* WORK INSTRUCTIONS: Write out an exact copy of the line containing "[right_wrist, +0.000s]" and all lines that follow it in the data below, leaving out pictures.

==*==

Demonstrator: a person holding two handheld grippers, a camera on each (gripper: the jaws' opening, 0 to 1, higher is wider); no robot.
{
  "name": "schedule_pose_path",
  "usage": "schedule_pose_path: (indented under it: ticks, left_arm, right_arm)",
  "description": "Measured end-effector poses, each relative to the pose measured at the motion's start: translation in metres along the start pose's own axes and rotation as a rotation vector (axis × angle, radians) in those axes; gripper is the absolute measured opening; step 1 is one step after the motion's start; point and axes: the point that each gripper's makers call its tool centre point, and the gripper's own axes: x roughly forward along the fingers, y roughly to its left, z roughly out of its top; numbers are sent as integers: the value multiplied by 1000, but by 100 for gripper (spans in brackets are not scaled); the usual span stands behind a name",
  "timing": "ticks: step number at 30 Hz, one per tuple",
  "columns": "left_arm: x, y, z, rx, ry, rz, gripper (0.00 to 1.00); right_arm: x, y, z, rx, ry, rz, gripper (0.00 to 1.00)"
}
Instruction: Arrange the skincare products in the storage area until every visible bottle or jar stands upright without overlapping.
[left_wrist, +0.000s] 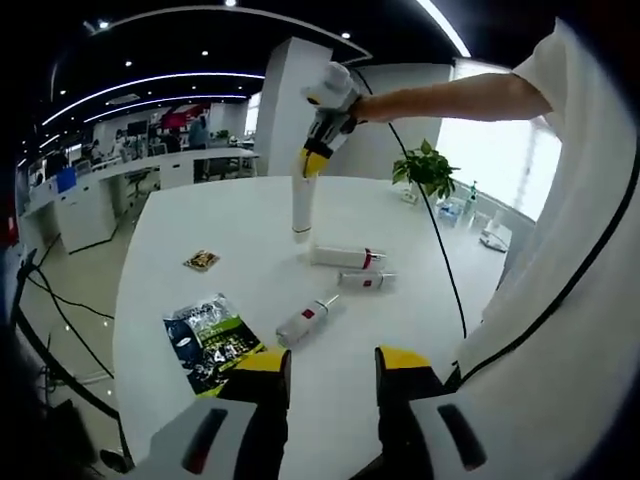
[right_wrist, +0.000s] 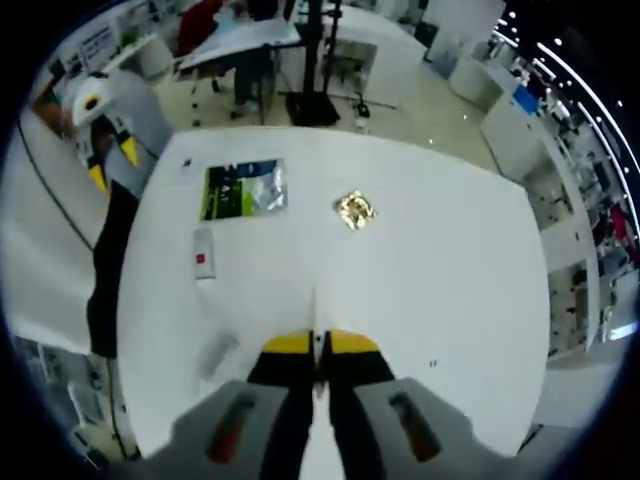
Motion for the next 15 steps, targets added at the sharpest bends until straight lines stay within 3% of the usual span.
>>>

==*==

* THE ANSWER:
[right_wrist, +0.000s] 
Motion for the next 15 steps, targets added at the sharpest bends until straight lines stay within 3% of the usual span.
>>>

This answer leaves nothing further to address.